The sound produced was among the most open I have encountered from any source; the degree of detail, dynamics, and bandwidth it produces is shocking, and this with a none too brilliant 1980s recording by New York soul funk outfit Conjure. What becomes apparent pretty quickly is how much low level detail is being revealed; this a reflection of the very low noise floor of the phono stage and its remarkable transparency, both characteristics combining to yield the same result. You can fake transparency by emphasising the midrange, but that trick becomes apparent when you notice that the bass lacks power and extension, and the highs fail to deliver the spatial clues that they need to. No, Pure Audio is not cheating; it has built an intrinsically revealing phono stage by virtue of making the right decisions in circuit design, parts choice, and layout. In the case of Conjure, you can hear both the limitations of the recording alongside an awful lot of what’s going on with the quieter instruments in what is quite a dense mix of drums, percussion, bass, and voice. It’s a physical sound that makes the band pop out of the loudspeakers in highly convincing fashion.

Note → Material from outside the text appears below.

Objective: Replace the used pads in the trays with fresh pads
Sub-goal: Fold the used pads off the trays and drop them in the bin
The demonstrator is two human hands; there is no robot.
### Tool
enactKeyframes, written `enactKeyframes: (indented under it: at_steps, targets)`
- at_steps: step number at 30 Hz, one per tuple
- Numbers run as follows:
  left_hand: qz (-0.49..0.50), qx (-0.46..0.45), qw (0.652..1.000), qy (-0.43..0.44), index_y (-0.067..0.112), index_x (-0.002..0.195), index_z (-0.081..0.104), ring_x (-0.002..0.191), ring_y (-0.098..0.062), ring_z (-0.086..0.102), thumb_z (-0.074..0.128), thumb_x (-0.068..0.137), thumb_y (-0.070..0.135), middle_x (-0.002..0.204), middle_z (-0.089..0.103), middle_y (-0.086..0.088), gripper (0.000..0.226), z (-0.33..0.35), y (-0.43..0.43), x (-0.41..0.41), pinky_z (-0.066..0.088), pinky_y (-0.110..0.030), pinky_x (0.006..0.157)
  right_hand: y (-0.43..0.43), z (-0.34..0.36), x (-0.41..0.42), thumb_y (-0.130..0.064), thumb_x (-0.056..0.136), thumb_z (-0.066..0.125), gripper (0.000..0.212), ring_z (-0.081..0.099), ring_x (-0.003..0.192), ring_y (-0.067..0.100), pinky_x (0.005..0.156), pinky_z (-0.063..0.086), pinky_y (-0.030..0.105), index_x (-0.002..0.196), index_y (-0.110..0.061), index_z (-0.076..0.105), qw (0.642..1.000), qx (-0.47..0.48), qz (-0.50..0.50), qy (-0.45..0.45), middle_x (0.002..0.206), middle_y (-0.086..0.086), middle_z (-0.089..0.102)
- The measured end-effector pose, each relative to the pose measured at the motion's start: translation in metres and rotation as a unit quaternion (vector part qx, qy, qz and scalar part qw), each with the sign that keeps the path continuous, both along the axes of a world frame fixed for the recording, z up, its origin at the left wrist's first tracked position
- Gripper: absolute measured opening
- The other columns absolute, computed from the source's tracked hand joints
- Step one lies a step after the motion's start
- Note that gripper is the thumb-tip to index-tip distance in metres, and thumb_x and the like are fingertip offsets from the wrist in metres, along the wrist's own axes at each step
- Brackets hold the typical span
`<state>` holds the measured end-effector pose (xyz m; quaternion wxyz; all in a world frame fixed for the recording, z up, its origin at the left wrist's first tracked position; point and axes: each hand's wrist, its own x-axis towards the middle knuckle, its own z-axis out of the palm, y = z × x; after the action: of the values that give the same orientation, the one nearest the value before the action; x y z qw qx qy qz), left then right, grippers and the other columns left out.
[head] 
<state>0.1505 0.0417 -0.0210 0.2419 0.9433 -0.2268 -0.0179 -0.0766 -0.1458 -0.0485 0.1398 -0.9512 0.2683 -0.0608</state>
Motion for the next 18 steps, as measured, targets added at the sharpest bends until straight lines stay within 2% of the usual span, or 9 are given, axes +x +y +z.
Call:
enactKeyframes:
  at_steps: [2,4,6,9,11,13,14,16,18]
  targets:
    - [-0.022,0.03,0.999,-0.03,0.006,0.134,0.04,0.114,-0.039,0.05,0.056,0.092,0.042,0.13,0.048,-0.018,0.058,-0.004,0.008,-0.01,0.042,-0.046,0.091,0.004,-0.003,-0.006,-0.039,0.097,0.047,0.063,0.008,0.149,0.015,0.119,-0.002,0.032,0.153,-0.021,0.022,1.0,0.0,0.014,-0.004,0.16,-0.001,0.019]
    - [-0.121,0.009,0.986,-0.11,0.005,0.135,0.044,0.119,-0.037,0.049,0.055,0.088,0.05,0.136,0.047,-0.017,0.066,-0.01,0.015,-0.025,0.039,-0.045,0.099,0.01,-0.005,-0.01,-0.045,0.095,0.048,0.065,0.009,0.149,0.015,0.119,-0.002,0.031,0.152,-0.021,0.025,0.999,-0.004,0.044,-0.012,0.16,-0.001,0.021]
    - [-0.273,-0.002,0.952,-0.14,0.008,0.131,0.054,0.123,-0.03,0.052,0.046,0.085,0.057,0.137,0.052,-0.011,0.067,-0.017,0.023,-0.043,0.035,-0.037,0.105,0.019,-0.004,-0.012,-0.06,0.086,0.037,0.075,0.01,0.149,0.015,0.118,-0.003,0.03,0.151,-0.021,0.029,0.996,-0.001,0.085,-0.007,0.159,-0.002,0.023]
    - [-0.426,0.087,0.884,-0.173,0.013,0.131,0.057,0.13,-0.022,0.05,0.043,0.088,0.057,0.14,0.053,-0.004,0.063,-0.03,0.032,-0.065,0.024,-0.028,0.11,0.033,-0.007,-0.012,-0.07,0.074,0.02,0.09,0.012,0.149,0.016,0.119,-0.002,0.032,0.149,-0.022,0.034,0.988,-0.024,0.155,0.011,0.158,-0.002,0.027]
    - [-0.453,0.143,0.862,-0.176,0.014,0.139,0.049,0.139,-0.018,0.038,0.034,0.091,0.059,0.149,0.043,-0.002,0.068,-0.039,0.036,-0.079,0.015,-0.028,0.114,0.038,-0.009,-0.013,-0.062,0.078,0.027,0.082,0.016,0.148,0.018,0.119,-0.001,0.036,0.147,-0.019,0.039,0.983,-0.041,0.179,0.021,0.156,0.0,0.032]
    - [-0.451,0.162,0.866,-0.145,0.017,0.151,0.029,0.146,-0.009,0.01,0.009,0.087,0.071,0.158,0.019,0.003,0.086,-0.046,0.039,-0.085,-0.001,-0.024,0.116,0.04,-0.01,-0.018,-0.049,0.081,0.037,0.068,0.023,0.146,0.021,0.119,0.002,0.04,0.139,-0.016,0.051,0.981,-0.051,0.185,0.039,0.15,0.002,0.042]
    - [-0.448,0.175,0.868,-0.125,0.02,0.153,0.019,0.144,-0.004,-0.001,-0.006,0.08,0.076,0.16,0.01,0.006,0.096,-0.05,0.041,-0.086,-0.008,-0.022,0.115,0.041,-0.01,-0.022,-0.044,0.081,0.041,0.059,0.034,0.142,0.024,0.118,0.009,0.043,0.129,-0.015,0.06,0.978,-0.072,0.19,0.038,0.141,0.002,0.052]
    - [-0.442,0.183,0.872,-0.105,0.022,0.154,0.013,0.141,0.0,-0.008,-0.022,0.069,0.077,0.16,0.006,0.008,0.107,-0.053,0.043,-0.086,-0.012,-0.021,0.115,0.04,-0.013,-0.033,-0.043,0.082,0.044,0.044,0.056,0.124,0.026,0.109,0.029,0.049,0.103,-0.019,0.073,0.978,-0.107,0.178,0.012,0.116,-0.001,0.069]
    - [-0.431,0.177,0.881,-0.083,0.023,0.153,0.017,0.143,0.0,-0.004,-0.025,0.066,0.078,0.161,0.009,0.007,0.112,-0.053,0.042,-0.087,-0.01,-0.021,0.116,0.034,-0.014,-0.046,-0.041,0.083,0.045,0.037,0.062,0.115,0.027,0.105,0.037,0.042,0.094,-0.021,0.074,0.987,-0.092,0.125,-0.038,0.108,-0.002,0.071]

An earlier recording, Joni Mitchell’s Mingus [Asylum], finds Joni and bass player Jaco Pastorius spanking their respective planks in the studio together while revering the great jazz bassist himself. Here the attack of the instruments is extremely well served because of the speed in the system; there is no overhang, which means you can appreciate the full reverb in the context of a silent background. Bringing things marginally more up to date with Leo Kottke’s Great Big Boy [Private Music] from 1991, the Pure Audio revels in the space in the recording, opening it up wider than I’ve previously heard and revealing low tympani notes that other stages have hinted at, but never elucidated so clearly. This stage is immensely sensitive to recording quality; the differences it exposes from one vinyl LP to the next are massive. This has to be picked up by the record player of course and the RP10 is extremely good in this respect, but it takes a good stage to reveal the extent of those differences. The amount of subtle percussion on Kottke’s piece ‘Ice Cream’ was also surprising. Usually, the percussion blurs a bit, so that individual instruments are hard to identify; here, it was possible to hear them.

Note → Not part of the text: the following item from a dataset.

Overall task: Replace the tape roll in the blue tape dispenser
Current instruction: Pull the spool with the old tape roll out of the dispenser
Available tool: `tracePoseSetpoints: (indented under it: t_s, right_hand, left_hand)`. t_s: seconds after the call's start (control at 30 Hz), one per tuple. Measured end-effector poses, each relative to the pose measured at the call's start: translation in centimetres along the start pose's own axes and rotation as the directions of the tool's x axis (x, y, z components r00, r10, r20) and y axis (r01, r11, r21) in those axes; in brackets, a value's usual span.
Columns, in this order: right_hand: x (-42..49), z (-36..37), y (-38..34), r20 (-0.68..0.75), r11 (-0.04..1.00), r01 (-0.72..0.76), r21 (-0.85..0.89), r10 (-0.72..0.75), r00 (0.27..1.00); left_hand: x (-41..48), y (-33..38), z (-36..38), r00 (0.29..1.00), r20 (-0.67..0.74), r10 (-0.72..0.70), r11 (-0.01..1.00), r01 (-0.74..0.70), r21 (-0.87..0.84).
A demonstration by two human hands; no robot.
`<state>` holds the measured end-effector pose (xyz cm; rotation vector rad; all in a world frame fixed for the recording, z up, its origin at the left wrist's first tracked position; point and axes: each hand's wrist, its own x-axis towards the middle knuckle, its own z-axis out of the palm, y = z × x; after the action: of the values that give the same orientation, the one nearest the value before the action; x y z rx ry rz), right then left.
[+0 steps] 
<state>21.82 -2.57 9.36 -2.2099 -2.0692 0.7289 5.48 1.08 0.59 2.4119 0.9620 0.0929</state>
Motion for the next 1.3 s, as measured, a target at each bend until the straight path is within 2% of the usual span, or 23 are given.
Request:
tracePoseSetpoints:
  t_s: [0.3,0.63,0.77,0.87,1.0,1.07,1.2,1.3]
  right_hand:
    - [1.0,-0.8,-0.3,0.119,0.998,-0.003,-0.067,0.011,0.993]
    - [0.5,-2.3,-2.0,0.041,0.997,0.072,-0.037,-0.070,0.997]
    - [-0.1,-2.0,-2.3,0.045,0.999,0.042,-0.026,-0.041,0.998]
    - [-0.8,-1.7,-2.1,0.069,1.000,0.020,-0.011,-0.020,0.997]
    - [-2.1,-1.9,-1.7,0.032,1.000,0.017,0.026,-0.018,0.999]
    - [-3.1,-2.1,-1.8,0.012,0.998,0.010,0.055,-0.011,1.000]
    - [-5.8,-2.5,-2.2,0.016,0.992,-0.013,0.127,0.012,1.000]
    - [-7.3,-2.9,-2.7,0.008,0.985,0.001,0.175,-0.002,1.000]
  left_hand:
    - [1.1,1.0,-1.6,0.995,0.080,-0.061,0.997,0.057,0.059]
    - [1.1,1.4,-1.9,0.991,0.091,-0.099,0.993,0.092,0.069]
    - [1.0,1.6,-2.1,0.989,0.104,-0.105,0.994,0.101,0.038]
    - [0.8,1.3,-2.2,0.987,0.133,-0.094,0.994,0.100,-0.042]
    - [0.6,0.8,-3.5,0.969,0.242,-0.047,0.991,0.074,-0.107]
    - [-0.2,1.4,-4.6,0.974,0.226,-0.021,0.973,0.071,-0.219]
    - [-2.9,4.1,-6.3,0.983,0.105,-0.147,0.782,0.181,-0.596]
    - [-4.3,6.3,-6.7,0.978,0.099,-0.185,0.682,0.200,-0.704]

The even newer Peace... Back by Popular Demand by Keb Mo [Sony Wonder] can often sound overblown in the bass. It’s a lush sounding record and one that this phono stage manages to deliver with all its polish intact, while keeping the kick drum clear and tight, and the bass line round and slick. The instrument that comes into its own here, though, is the Hammond organ that provides a bit of brightness against the dark, chocolaty textures of the mix.

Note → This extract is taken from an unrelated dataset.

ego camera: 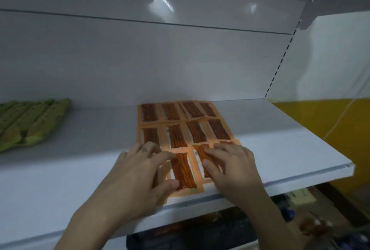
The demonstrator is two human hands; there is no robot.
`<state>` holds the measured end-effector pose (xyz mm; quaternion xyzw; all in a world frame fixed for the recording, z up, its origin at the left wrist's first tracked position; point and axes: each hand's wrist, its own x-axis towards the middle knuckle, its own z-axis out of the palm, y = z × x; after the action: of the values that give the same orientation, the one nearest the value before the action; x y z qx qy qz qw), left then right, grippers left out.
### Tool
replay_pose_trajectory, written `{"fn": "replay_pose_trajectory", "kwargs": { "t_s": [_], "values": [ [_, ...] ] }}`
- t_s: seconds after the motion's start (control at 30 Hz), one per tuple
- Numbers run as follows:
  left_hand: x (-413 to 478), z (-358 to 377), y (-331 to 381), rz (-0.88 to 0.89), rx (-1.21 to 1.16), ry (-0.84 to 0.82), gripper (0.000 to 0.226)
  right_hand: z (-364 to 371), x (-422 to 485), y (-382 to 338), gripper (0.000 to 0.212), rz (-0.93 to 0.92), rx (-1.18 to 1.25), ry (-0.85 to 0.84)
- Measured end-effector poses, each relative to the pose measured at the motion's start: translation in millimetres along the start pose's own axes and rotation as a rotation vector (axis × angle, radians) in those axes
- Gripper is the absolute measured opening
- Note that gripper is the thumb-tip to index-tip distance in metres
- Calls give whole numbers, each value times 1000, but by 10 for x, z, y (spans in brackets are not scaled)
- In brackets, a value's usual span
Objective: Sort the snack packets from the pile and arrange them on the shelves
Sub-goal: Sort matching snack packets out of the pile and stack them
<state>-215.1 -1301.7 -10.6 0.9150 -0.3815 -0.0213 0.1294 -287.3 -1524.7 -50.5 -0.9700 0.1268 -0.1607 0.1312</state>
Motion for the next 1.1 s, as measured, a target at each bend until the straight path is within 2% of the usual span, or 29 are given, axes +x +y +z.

Realising that I was just plain enjoying the Pure Audio, and not being too analytical about its performance, I made a few comparisons with my regular stage: the rather more compact but two-box Trilogy 907. This has variable gain and I run it full throttle. This may give the Trilogy some advantages over the Pure; prime among these was its sense of timing, which was distinctly stronger and drew you into the music more effectively. It also had a better sense of presence. However, it was not as open nor revealing of detail as the Pure Audio and appeared to have too much upper bass by comparison.